→ **WHAT TO PRODUCE**
Please write out exactly the lines from the opening of the listing through the line that holds "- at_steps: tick", including both, and nothing else; no pictures.

-- COLLECTED DATA follows --

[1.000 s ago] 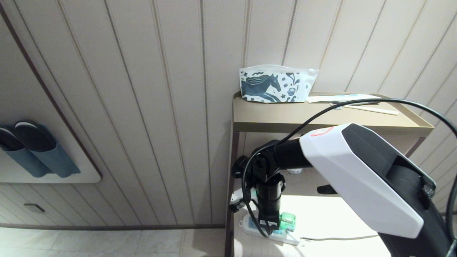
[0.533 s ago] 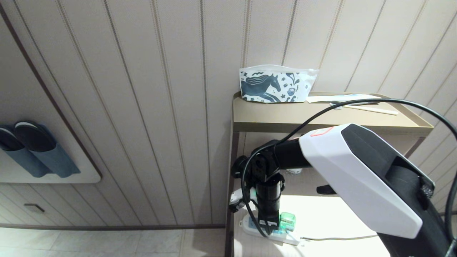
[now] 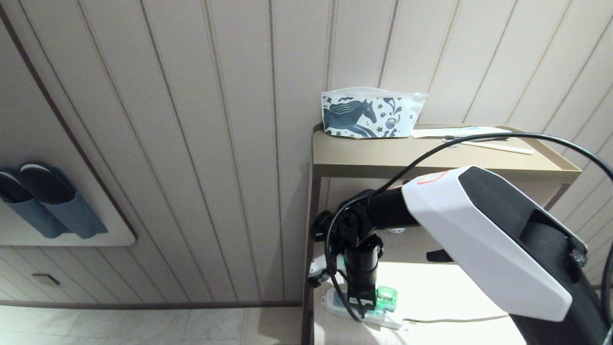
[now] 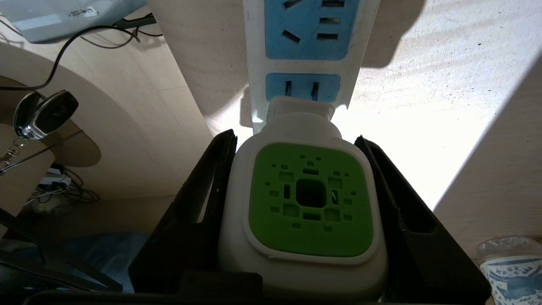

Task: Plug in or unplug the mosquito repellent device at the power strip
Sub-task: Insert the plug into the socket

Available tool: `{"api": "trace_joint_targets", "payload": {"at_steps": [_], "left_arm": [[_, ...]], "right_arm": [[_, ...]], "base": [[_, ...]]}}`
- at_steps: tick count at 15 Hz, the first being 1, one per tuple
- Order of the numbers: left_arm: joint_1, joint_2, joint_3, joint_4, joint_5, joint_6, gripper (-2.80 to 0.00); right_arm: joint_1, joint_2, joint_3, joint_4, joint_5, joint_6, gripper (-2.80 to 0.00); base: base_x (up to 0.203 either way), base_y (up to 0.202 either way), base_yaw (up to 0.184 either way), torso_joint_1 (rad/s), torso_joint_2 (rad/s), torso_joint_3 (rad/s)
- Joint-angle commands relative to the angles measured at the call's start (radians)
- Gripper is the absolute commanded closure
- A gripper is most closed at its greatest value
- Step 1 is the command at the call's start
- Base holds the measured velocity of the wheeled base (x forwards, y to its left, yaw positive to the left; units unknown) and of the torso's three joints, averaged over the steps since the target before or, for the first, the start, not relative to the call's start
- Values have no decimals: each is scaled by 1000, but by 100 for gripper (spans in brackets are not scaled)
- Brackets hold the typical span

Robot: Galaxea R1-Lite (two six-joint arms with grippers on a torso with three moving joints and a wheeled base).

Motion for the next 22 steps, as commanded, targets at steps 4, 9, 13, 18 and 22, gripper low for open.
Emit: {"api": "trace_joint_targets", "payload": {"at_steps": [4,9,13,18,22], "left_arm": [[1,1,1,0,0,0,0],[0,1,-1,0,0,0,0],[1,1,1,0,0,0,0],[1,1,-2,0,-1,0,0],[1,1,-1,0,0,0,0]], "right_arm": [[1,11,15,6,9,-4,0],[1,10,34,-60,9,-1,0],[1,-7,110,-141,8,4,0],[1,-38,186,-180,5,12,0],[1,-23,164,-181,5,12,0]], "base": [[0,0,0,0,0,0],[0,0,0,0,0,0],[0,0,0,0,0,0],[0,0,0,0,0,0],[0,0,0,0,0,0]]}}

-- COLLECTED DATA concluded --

→ **EXERCISE SOLUTION**
[1.000 s ago] 
[0.533 s ago] 
[now] 
[now] 

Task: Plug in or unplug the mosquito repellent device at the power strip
Sub-task: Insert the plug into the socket

Available tool: `{"api": "trace_joint_targets", "payload": {"at_steps": [_], "left_arm": [[_, ...]], "right_arm": [[_, ...]], "base": [[_, ...]]}}`
- at_steps: tick count at 15 Hz, the first being 1, one per tuple

Nothing else is left to add to this answer.